[Python-ideas] Stop displaying elements of bytes objects as printable ASCII characters in CPython 3
Cory Benfield
cory at lukasa.co.uk
Wed Sep 10 19:51:57 CEST 2014
On 10 September 2014 17:59, Stephen J. Turnbull <stephen at xemacs.org> wrote:
> So does 0xDEADBEEF, but actually that's *not* text, it's a 32-bit
> pointer, conveniently invalid on most 32-bit architectures and very
> obvious when it shows up in a backtrace. Do you see an impedence
> mismatch in the C community because of that?
>
> In fact, *all* bytes "look like text", because *you can't see them
> until they're converted to text by repr()*! This is the key to the
> putative "impedence mismatch" -- it's perceived as such when people
> don't distinguish the map from the territory.
I apologise, I was insufficiently clear. I mean that interaction with
the bytes type in Python has a lot of textual aspects to it. This is a
*deliberate* decision (or at least the documentation makes it seem
deliberate), and I can understand the rationale, but it's hard to be
surprised that it leads developers astray.

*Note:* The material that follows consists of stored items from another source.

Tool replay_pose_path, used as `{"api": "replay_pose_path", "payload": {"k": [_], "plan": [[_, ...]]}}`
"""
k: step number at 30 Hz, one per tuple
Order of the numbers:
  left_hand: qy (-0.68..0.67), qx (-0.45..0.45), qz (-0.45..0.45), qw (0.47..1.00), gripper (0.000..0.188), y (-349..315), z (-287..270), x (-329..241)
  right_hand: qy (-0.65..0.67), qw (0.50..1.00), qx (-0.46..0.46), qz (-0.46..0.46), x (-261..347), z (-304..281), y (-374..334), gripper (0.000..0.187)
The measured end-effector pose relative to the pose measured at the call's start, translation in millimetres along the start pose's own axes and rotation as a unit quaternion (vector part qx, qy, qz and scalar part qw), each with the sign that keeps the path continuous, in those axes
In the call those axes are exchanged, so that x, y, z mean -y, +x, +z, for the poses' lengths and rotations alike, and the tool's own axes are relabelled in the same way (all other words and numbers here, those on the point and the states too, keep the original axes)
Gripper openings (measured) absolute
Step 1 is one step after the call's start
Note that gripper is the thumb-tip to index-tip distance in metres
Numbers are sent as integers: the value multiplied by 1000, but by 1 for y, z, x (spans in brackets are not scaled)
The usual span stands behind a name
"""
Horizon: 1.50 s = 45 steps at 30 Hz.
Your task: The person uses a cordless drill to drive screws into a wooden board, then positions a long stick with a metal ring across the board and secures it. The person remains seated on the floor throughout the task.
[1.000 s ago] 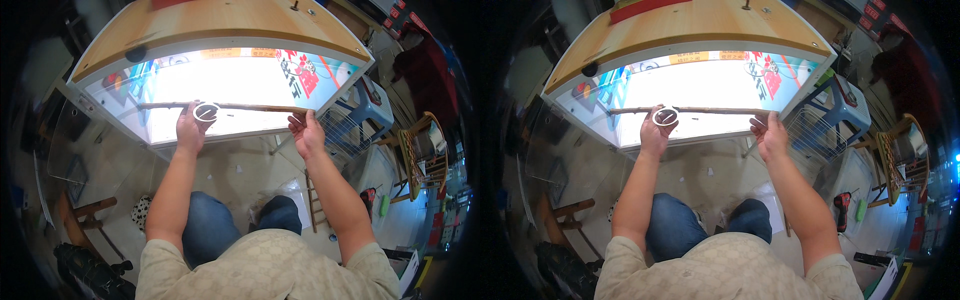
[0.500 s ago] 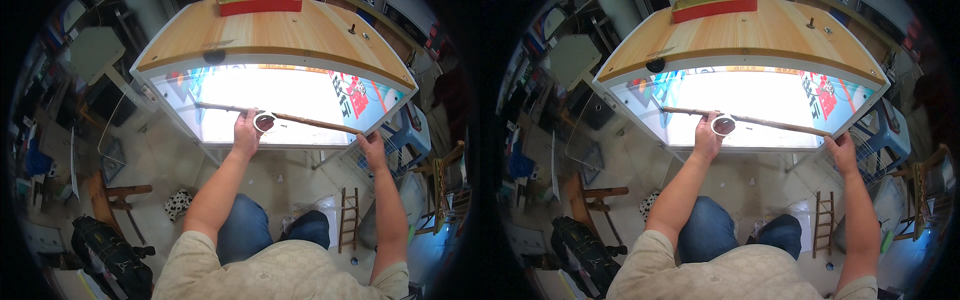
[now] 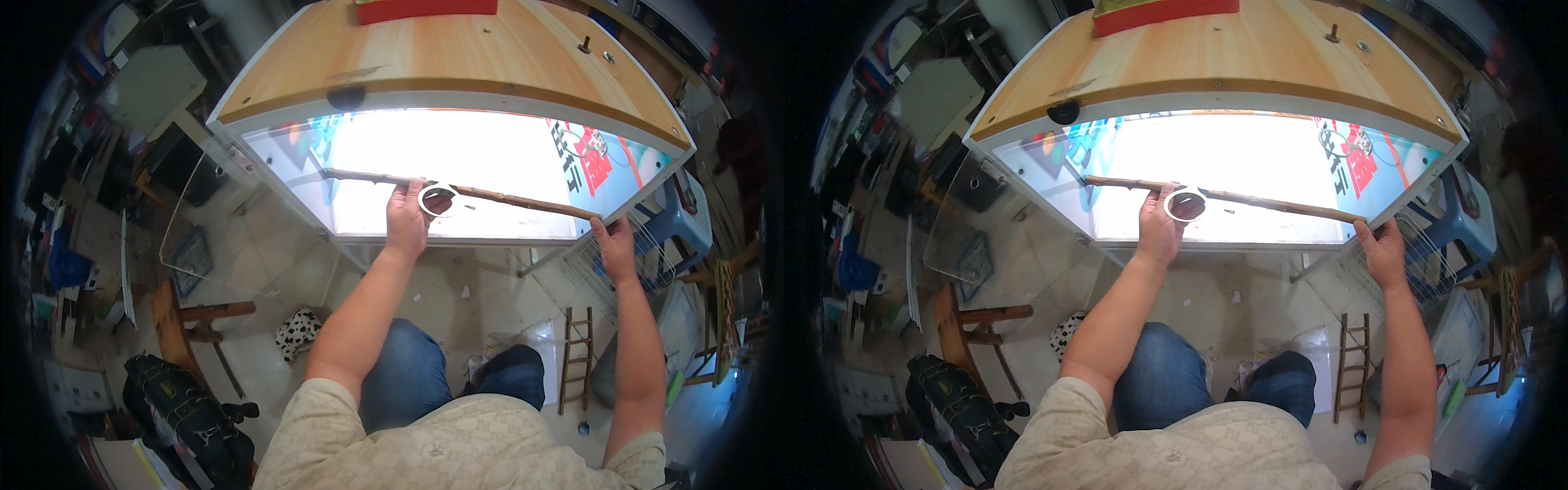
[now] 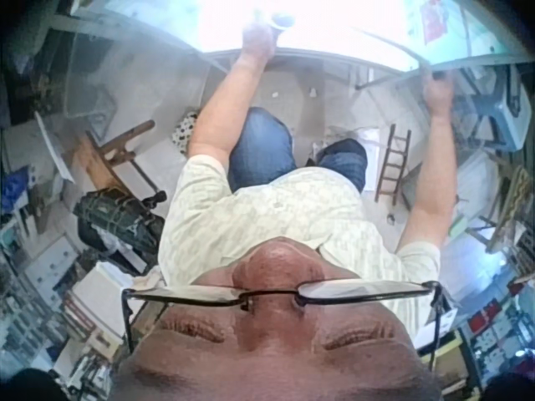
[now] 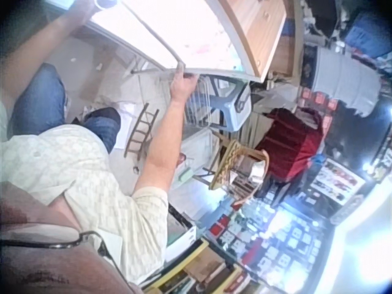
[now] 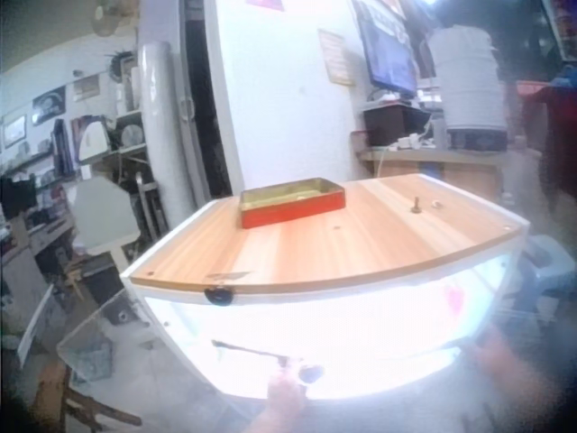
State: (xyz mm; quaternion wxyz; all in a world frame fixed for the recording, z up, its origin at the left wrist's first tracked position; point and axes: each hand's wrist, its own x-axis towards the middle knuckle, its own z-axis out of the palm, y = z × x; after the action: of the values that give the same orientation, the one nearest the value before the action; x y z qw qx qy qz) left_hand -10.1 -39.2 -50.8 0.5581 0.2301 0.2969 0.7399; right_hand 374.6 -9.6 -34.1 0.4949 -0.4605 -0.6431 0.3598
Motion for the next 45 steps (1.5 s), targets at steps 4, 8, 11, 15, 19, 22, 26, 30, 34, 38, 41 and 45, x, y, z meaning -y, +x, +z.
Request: {"api": "replay_pose_path", "payload": {"k": [4, 8, 11, 15, 19, 22, 26, 30, 34, 38, 41, 45], "plan": [[9, -20, 22, 1000, 16, 2, -3, 5, -38, 998, -17, 46, 4, 3, 1, 29], [40, 9, 9, 999, 14, 7, -10, 4, -73, 996, -35, 31, 9, 5, -1, 34], [18, -11, 8, 1000, 15, 7, -10, 3, -7, 1000, -16, 22, 10, 8, -3, 44], [30, -26, 19, 999, 17, 7, -10, 6, -15, 998, 5, 58, 6, 6, -5, 44], [23, -27, 23, 999, 17, 9, -13, 8, -5, 1000, 2, 30, 1, 8, -7, 40], [36, -17, 23, 999, 17, 11, -15, 9, -47, 998, -23, 35, -1, 10, -8, 39], [31, -19, 15, 999, 15, 12, -18, 10, -48, 998, -26, 43, -5, 8, -7, 45], [19, 16, 15, 1000, 17, 10, -12, 12, -91, 990, -41, 95, -9, 7, -3, 34], [10, -25, 13, 1000, 16, 3, 0, 7, -12, 997, -27, 67, -5, 8, -6, 28], [14, -10, -3, 1000, 17, 0, 5, 1, -29, 996, -35, 73, -2, 7, -6, 35], [16, -7, 4, 1000, 18, -1, 6, 0, -66, 997, -18, 26, -1, 5, -6, 38], [20, -3, 13, 1000, 18, 1, 4, 2, -72, 996, -23, 42, -1, 5, -6, 39]]}}
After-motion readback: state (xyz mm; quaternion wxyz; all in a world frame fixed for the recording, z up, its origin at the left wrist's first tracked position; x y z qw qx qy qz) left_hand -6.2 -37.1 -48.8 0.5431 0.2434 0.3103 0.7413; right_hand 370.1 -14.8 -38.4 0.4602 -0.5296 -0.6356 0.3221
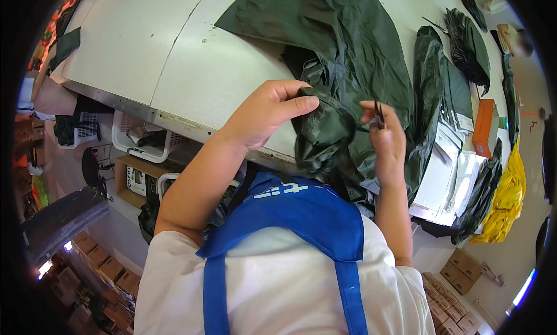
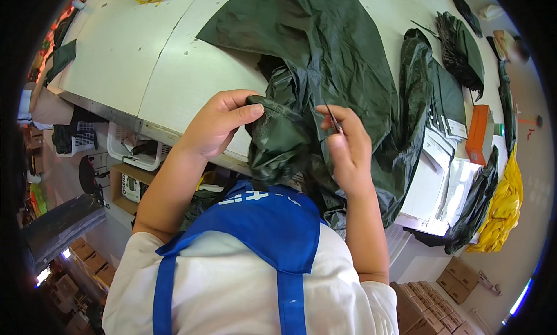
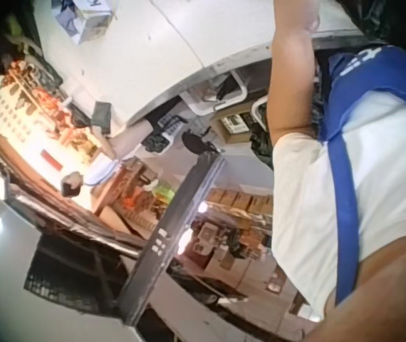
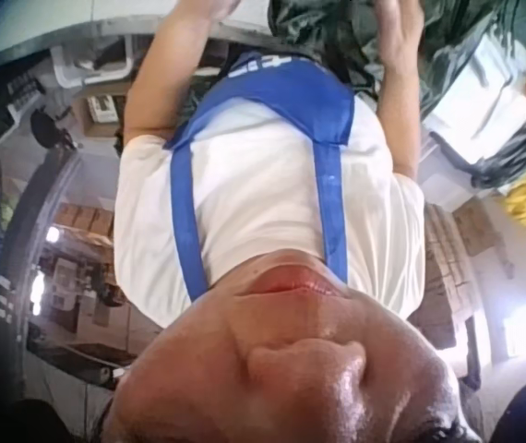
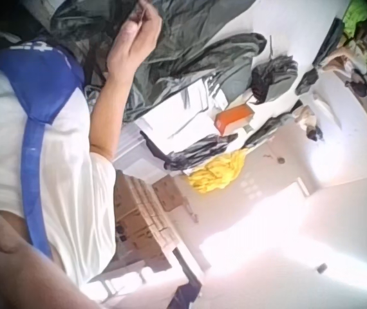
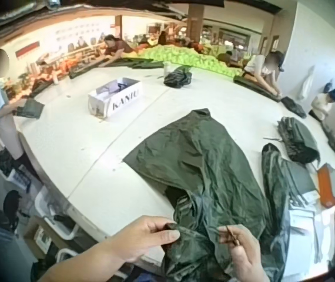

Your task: The person folds a green poly mailer on a white table, aligns edges, and folds it into a compact rectangle. They then place the folded mailer into a white plastic bin and repeat the process with another mailer.

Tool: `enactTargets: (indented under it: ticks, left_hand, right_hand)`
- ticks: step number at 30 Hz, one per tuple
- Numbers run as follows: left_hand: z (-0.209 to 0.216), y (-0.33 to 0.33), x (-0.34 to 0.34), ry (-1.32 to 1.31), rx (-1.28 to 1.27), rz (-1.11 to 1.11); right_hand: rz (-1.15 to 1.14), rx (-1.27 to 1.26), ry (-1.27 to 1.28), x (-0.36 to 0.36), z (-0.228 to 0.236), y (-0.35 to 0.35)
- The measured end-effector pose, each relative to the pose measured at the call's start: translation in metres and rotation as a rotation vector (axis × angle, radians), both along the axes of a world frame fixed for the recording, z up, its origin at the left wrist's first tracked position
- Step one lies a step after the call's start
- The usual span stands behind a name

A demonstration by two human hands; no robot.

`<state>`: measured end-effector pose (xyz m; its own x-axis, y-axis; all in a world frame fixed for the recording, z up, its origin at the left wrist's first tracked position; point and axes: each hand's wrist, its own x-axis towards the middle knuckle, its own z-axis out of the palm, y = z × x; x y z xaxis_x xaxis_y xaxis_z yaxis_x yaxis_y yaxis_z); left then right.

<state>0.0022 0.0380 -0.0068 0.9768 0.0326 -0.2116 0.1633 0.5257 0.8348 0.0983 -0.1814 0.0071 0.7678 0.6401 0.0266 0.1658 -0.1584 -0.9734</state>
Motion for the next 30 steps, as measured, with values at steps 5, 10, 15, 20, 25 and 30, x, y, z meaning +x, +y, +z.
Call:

Also, while I'm being picky, 0xDEADBEEF is not a 32-bit pointer, it's
a 32-bit something. Its type is undefined in that expression. It has a
standard usage as a guard word, but still, let's not jump to
conclusions here!
I accept your core point, however, which I consider to be this:
> The issue that sometimes it's easier to read hex than ASCII mixed with
> other stuff (hex escapes or Latin-1) is true enough, though. But it's
> not about an impedence mismatch, it's a question of what does *this*
> developer consider to be the convenient repr for *that* task.
This is definitely true, which I believe I've already admitted in this
thread. I do happen to believe that having it be hex would provide a
better pedagogical position ("you know this isn't text because it
looks like gibberish!"), but that ship sailed a long time ago.